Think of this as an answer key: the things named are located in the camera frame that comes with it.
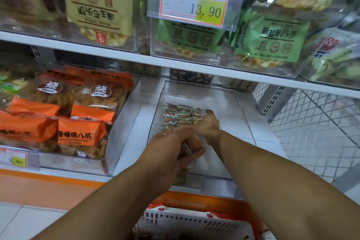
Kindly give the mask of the orange snack packet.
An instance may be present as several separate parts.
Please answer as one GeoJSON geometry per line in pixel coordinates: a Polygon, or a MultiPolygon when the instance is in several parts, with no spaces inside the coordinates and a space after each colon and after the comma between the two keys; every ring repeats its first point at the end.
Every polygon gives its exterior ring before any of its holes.
{"type": "Polygon", "coordinates": [[[20,89],[7,106],[7,111],[70,117],[74,97],[83,82],[84,78],[77,75],[48,70],[20,89]]]}
{"type": "Polygon", "coordinates": [[[37,114],[0,111],[0,145],[60,152],[58,120],[37,114]]]}
{"type": "Polygon", "coordinates": [[[113,124],[116,115],[134,87],[130,73],[84,74],[84,81],[74,96],[71,118],[101,120],[113,124]]]}
{"type": "Polygon", "coordinates": [[[90,68],[81,68],[73,65],[65,65],[65,71],[75,75],[81,76],[97,76],[104,77],[110,79],[127,79],[133,80],[131,74],[126,71],[110,71],[110,70],[102,70],[102,69],[90,69],[90,68]]]}
{"type": "Polygon", "coordinates": [[[62,154],[85,159],[103,159],[108,131],[102,120],[58,119],[58,145],[62,154]]]}

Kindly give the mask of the small orange snack packets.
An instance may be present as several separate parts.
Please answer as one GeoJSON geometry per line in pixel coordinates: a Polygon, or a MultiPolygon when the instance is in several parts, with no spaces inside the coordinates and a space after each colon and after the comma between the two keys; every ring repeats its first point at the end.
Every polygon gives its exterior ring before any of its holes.
{"type": "Polygon", "coordinates": [[[203,142],[201,141],[198,134],[194,134],[193,136],[186,138],[181,143],[179,157],[192,155],[192,153],[198,151],[201,148],[203,148],[203,142]]]}

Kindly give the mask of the white shelf board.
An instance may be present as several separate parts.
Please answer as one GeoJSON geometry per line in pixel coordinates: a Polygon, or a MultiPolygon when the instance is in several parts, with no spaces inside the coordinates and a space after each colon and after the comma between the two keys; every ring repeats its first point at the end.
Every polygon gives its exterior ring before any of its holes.
{"type": "Polygon", "coordinates": [[[162,66],[165,68],[196,71],[200,73],[218,75],[222,77],[243,79],[253,82],[266,83],[269,85],[271,84],[275,86],[296,88],[296,89],[322,92],[327,94],[334,94],[338,96],[360,99],[360,91],[358,90],[335,87],[326,84],[309,83],[302,80],[301,78],[287,79],[277,76],[252,73],[249,71],[225,68],[221,66],[193,63],[184,60],[175,60],[175,59],[168,59],[168,58],[161,58],[154,56],[144,56],[133,52],[125,52],[116,49],[102,48],[97,46],[61,41],[56,39],[49,39],[44,37],[36,37],[32,35],[13,33],[3,30],[0,30],[0,40],[7,42],[22,43],[26,45],[34,45],[39,47],[47,47],[56,50],[76,52],[86,55],[106,57],[116,60],[125,60],[125,61],[148,64],[148,65],[162,66]]]}

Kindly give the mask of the person's right hand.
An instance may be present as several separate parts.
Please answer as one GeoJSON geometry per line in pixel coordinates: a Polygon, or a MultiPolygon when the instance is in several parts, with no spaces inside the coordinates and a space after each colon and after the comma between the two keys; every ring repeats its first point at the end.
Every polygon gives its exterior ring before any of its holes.
{"type": "Polygon", "coordinates": [[[197,124],[193,125],[195,132],[205,139],[216,153],[220,149],[221,130],[219,120],[212,110],[205,110],[206,116],[197,124]]]}

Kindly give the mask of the small green snack packet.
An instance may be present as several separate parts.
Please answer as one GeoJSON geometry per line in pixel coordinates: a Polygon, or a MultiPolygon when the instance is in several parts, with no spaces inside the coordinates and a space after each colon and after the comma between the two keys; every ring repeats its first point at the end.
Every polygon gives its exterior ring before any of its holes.
{"type": "Polygon", "coordinates": [[[17,93],[19,90],[24,88],[29,83],[26,78],[18,78],[6,81],[0,85],[0,88],[3,91],[7,91],[10,93],[17,93]]]}

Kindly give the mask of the pile of small green packets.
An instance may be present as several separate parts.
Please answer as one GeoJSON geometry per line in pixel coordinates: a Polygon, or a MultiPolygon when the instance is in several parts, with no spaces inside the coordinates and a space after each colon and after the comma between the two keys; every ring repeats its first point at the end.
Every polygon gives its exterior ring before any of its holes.
{"type": "Polygon", "coordinates": [[[159,130],[165,131],[184,125],[195,125],[205,118],[205,110],[189,105],[166,103],[160,108],[159,130]]]}

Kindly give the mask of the small shelf price tag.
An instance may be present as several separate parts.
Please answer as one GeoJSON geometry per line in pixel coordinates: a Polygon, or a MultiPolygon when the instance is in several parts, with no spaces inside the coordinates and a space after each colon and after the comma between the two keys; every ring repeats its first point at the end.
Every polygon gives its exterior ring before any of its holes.
{"type": "Polygon", "coordinates": [[[0,145],[0,165],[9,165],[25,170],[39,170],[39,156],[37,150],[0,145]]]}

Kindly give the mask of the person's right forearm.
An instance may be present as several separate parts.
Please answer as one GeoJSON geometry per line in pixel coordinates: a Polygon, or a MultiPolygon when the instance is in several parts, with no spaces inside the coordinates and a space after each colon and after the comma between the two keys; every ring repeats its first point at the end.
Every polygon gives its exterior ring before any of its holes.
{"type": "Polygon", "coordinates": [[[318,175],[222,130],[213,148],[277,240],[360,240],[360,205],[318,175]]]}

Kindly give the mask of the clear bin with beige bags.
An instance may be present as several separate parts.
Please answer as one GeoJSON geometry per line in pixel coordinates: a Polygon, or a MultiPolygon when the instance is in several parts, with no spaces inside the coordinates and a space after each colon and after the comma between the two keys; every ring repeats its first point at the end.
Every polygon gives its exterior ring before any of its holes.
{"type": "Polygon", "coordinates": [[[125,45],[121,47],[108,47],[106,45],[98,44],[90,40],[88,37],[85,37],[74,23],[68,21],[66,9],[65,17],[57,20],[31,20],[24,18],[13,19],[0,13],[0,29],[45,38],[54,38],[64,41],[97,45],[99,47],[114,48],[127,52],[137,52],[145,45],[148,38],[146,6],[147,0],[135,0],[133,6],[135,10],[133,13],[133,35],[129,37],[125,45]]]}

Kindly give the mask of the white shelf with orange edge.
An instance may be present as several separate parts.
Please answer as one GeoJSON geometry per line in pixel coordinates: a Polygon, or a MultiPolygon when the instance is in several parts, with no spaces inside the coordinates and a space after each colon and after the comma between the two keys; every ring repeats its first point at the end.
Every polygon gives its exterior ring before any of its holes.
{"type": "MultiPolygon", "coordinates": [[[[140,93],[137,98],[140,111],[115,167],[115,175],[132,165],[142,153],[148,140],[160,93],[166,81],[165,78],[150,77],[142,77],[140,80],[140,93]]],[[[243,91],[235,92],[238,93],[243,105],[254,137],[254,145],[287,158],[268,122],[260,115],[253,94],[243,91]]],[[[110,179],[107,176],[62,170],[40,169],[34,171],[1,165],[0,201],[69,210],[110,179]]],[[[215,179],[205,179],[202,184],[188,187],[172,186],[170,191],[216,197],[235,197],[235,192],[238,191],[241,195],[234,182],[215,179]]]]}

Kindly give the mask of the clear bin with green bags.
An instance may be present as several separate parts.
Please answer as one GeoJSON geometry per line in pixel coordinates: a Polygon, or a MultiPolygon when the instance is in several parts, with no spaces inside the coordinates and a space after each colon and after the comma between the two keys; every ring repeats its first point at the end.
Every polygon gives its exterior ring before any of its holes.
{"type": "MultiPolygon", "coordinates": [[[[261,14],[275,14],[282,16],[290,16],[297,19],[302,19],[304,21],[310,21],[312,23],[313,20],[313,12],[310,10],[297,10],[291,8],[285,8],[279,6],[275,3],[275,0],[243,0],[239,19],[241,17],[241,13],[248,9],[255,10],[261,14]]],[[[285,63],[283,65],[277,67],[261,67],[261,66],[251,66],[247,63],[244,63],[241,58],[234,55],[234,50],[230,46],[230,35],[235,33],[238,22],[236,25],[235,31],[226,31],[221,51],[218,54],[204,54],[204,55],[196,55],[191,58],[187,58],[185,56],[174,53],[170,50],[169,47],[163,45],[158,42],[155,38],[155,33],[157,29],[159,19],[151,18],[150,20],[150,43],[151,43],[151,55],[161,58],[175,59],[175,60],[184,60],[189,62],[197,62],[201,64],[221,66],[225,68],[232,68],[237,70],[249,71],[252,73],[259,73],[265,75],[272,75],[282,78],[294,79],[300,72],[300,70],[304,66],[304,58],[299,56],[299,60],[296,63],[285,63]]]]}

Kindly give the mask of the white and green snack bag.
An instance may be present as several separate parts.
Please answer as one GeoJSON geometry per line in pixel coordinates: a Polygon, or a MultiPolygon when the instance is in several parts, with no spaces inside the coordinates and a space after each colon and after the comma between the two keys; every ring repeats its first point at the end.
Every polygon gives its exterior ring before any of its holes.
{"type": "Polygon", "coordinates": [[[326,28],[307,39],[301,54],[305,80],[360,87],[360,32],[326,28]]]}

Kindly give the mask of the clear plastic bin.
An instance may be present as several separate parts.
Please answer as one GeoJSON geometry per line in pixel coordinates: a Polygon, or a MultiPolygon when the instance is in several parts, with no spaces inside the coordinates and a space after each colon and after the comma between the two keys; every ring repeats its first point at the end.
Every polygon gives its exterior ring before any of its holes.
{"type": "MultiPolygon", "coordinates": [[[[165,127],[162,121],[164,120],[165,106],[169,104],[201,110],[210,109],[219,120],[222,130],[254,144],[254,136],[237,92],[231,89],[187,84],[173,80],[164,82],[147,142],[165,127]]],[[[185,170],[180,171],[174,185],[200,185],[205,179],[232,181],[230,174],[214,150],[205,143],[204,139],[199,138],[199,140],[203,142],[206,153],[189,164],[185,170]]]]}

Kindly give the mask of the dark patterned snack packet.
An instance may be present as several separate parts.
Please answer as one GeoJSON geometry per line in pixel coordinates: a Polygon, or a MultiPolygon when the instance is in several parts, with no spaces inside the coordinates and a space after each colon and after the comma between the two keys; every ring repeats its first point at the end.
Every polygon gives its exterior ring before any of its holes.
{"type": "Polygon", "coordinates": [[[181,82],[210,85],[214,75],[170,68],[169,78],[181,82]]]}

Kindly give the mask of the clear bin with orange packets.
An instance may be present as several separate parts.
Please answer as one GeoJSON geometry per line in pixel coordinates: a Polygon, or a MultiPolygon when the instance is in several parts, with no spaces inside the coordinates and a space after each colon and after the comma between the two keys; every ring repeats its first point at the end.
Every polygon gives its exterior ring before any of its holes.
{"type": "Polygon", "coordinates": [[[111,127],[105,156],[102,159],[95,160],[0,145],[0,164],[15,166],[11,163],[12,157],[20,157],[26,160],[26,167],[23,170],[52,169],[98,176],[112,176],[140,111],[140,104],[137,102],[140,92],[140,76],[136,74],[131,76],[135,84],[134,90],[126,100],[124,107],[119,111],[111,127]]]}

● **Task to carry out**
Work out how many lines of the entries hold the word "person", and write only that figure.

● **Result for this exercise**
2